In the recent post Sexy at Rational Male, Rollo Tomassi characterizes the above statement by Emma Watson as a “diatribe…inane post-pubescent aphorisms.”
The interview the above quote is from took place three years ago, when Watson was just 18. Her comment was an expression of her frustration with the gulf between the way she wishes to appear, and the way that the media wishes to portray her. She is not saying that she doesn’t want to feel sexy, or be sexy in her personal life. She is expressing that she doesn’t want to have to “be sexy” for the public.
In fact, in the original interview in the Daily Mail, this immediately preceded the above quote:
I had a party in town and the pavements were just knee-deep with photographers trying to get a shot of me looking drunk, which wasn’t going to happen. I don’t have to drink to have a good time. The sickest part was when one photographer lay down on the floor to get a shot up my skirt.
She is an attractive, brainy, talented woman who wants to keep it classy. Unlike so many young actresses who are all too willing to be plucked, bleached, lasered, cut and carved, vacuumed, implanted and airbrushed, Watson says, “That’s not me. I feel uncomfortable.” She’s being true to herself, refusing to market fakery. Since her goal is not to be a sex symbol, but a serious actress, she refrains from displaying her most sexual self to the public. She’s a modest young woman.
I have no plans to do anything for the sake of it, or to shock people. I might be willing to take my clothes off for a Bernardo Bertolucci film, if it was a part that really made sense as part of my character. But I wouldn’t do it just to make a point, to move on from Hermione. I’d hate to be so tactical. I’m not just getting my kit off for anyone.
She’s aiming for Natalie Portman, but Tomassi would prefer she channel Kim Kardashian. He quips:
Sexy is not always slutty, but slutty is always sexy.
Tomassi extends his misunderstanding: “Considering Emma’s boyish pixie cut this should come as no surprise to anyone.

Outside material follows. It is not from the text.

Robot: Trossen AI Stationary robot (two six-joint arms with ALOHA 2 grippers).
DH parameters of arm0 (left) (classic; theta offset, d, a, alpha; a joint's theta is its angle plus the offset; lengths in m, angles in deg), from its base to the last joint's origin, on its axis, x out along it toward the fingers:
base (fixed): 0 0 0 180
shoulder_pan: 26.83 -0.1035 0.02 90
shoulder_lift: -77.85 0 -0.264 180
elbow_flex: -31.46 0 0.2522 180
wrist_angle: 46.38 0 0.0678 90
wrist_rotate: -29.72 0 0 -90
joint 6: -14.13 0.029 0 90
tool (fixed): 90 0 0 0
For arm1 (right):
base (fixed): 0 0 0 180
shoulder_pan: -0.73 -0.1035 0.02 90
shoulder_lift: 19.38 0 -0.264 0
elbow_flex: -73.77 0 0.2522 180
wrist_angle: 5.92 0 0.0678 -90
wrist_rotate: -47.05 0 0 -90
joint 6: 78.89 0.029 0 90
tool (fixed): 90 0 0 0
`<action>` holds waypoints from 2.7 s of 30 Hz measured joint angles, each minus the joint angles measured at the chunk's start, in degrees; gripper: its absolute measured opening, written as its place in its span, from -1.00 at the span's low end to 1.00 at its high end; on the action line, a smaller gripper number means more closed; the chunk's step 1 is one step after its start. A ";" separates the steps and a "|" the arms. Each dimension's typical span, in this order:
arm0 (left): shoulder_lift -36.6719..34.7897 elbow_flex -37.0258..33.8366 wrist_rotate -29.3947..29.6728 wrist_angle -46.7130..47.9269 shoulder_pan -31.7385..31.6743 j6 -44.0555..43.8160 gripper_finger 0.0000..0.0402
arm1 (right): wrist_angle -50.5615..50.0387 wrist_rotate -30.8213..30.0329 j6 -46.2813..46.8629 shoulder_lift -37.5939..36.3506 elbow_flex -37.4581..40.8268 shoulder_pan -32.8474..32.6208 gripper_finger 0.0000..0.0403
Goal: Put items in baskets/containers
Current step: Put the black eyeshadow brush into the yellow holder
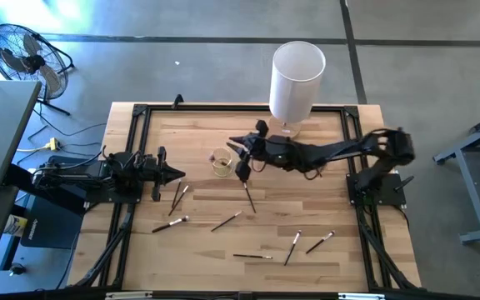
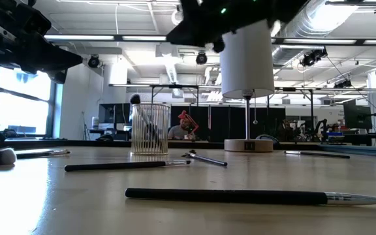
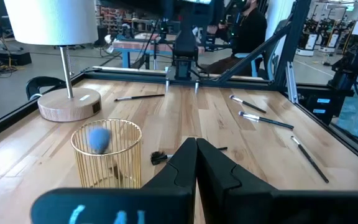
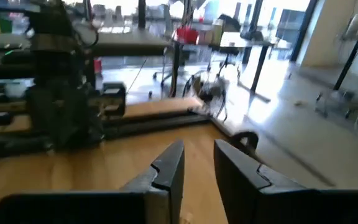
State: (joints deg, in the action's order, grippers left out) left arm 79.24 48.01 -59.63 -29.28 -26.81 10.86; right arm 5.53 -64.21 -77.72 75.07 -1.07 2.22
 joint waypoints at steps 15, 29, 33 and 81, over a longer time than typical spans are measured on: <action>0.01 -0.04 -1.44 -1.27 0.00 -4.75 -0.99 | -58.48 -3.02 39.20 -12.32 0.07 -14.34 -0.98; 9.76 6.34 7.02 -5.51 0.02 -22.96 -1.00 | -54.26 3.22 51.02 -15.01 17.31 -20.64 -1.00; 21.75 16.50 12.04 4.18 0.02 -28.38 -1.00 | -46.73 3.69 48.91 -18.64 23.95 -19.35 -1.00; 83.10 39.68 2.69 41.29 -12.76 -55.21 -0.27 | -46.86 21.57 19.78 -44.23 32.79 -2.07 -1.00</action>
State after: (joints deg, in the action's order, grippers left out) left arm 162.34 87.70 -56.94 12.01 -39.58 -44.35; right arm -41.33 -42.64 -57.94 30.84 31.72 0.15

What Emma doesn’t get is that sexy isn’t always slutty. She doesn’t understand how to be sexy, but few women do because it is Men who’ve classically defined what is sexy and feminine in women. What has historically worked as sexy, and what has been historically confirmed as feminine is defined by the response and effect that particular behavior set evokes from Men. What we consider today as sexy behaviors and appearance were characteristics ‘selected-for’ that endured to become gender indicative aspects of being feminine.”

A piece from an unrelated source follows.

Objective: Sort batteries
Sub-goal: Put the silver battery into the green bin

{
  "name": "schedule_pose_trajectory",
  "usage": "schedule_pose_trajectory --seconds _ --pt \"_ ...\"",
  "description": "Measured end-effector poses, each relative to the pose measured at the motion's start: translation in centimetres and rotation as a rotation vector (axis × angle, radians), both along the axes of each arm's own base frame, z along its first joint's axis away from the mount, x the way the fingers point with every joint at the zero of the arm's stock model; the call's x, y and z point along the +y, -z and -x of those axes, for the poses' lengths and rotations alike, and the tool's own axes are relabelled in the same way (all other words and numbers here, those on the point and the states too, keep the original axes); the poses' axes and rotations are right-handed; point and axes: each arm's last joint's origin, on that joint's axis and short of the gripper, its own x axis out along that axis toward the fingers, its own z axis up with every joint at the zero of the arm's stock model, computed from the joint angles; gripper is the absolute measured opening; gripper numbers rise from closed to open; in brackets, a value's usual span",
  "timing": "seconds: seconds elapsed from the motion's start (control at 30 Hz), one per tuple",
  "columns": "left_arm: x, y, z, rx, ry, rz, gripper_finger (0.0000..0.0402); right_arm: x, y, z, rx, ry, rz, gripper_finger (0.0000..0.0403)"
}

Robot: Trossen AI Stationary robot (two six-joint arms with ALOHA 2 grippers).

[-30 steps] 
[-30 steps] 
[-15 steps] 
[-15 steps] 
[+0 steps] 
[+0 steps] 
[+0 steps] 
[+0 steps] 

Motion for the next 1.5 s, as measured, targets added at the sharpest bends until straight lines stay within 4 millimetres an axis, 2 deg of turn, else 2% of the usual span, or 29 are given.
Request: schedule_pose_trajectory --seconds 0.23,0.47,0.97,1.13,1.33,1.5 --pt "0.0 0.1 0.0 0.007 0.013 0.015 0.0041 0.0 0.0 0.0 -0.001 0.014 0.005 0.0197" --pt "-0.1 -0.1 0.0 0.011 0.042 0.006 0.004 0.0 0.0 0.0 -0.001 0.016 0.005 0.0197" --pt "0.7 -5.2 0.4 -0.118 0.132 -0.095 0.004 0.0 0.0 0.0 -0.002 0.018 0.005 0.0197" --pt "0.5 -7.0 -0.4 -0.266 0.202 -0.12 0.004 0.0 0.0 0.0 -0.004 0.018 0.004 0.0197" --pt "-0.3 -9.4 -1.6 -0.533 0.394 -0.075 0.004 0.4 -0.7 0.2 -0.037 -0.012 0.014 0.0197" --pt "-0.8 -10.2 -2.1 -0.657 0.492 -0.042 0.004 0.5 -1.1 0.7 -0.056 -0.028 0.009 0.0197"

Is sluttiness feminine? Male readers here have emphatically argued otherwise. In any case, sluttiness was not “selected for.” From David Buss’ The Evolution of Desire:
Why men marry poses a puzzle. Casual sex without commitment would have sufficed if all he needed was to reproduce. So there must have been powerful adaptive advantages to committing years of investment to a woman. Most men can obtain a much more desirable mate if they are willing to commit. The reason is that women desire a lasting commitment, and the most desirable women are in the best position to get what they want.
Tomassi also fails to mention that “sexy,” even as defined by men, is malleable. A hundred years ago, a glimpse of a well-turned ankle could produce an instant erection, as a man imagined the discovery of soft skin, and all the intimate parts of a woman. Today, the typical slut can only arouse curiosity about three things:
- Does she have pubic hair? Is it the same color as up top?

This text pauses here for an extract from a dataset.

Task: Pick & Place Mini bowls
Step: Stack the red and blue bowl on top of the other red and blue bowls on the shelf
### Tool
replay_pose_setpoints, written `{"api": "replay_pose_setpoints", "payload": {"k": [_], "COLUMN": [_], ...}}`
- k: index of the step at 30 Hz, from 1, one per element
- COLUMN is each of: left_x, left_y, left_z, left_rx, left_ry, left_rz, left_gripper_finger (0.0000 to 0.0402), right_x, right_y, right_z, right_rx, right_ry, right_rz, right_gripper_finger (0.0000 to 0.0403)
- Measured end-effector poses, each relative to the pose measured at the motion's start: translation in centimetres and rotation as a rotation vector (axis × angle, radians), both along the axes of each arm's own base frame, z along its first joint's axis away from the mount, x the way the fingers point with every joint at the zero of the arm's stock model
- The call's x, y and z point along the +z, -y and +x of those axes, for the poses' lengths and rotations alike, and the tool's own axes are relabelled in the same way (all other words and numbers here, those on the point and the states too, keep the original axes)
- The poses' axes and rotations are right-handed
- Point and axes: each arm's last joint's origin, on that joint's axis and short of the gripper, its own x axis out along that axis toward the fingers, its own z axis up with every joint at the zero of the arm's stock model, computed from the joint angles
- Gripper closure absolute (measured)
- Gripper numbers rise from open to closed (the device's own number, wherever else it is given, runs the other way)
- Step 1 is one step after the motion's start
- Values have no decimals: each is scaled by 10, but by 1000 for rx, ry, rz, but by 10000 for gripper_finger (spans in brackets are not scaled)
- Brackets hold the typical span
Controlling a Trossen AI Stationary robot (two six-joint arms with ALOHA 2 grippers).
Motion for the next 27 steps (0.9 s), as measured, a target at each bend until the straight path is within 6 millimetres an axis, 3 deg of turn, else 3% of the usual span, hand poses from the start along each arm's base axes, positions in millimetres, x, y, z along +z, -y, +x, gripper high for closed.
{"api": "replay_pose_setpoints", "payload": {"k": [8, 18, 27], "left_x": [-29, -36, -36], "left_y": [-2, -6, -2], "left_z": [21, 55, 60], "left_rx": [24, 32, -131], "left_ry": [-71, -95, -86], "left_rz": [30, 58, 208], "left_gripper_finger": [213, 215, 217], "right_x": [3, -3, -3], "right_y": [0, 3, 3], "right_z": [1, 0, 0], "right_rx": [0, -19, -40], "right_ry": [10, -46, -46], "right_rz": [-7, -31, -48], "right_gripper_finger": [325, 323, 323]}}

- Are her nipples pink or brown? Small or large?
- Will she let me cum on her face?
How sexy is that?
Tomassi again: “It’s a pity that Emma doesn’t understand how to be sexy, but she’s in the majority; precious few women know what turns men on, and still fewer have any capacity to effectively be so.”
I don’t understand his logic here. If, as Tomassi claims, slutty is always sexy, and the bars and clubs are jammed with slutty women, then how could those women be accused of not understanding what turns men on? According to Tomassi, fewer than “precious few” know how to be sexy. Yet sluts are everywhere.
By choice, Emma Watson will never be a sex symbol. Undoubtedly, she will also never lack male admirers. I’m sure she knows how to be sexy when she feels sexy, which is admirable, and honest, and healthy.
Personally, I think she’s lovely, and yes, sexy. But then, I’m just a woman who wore a pixie cut once upon a time, what do I know.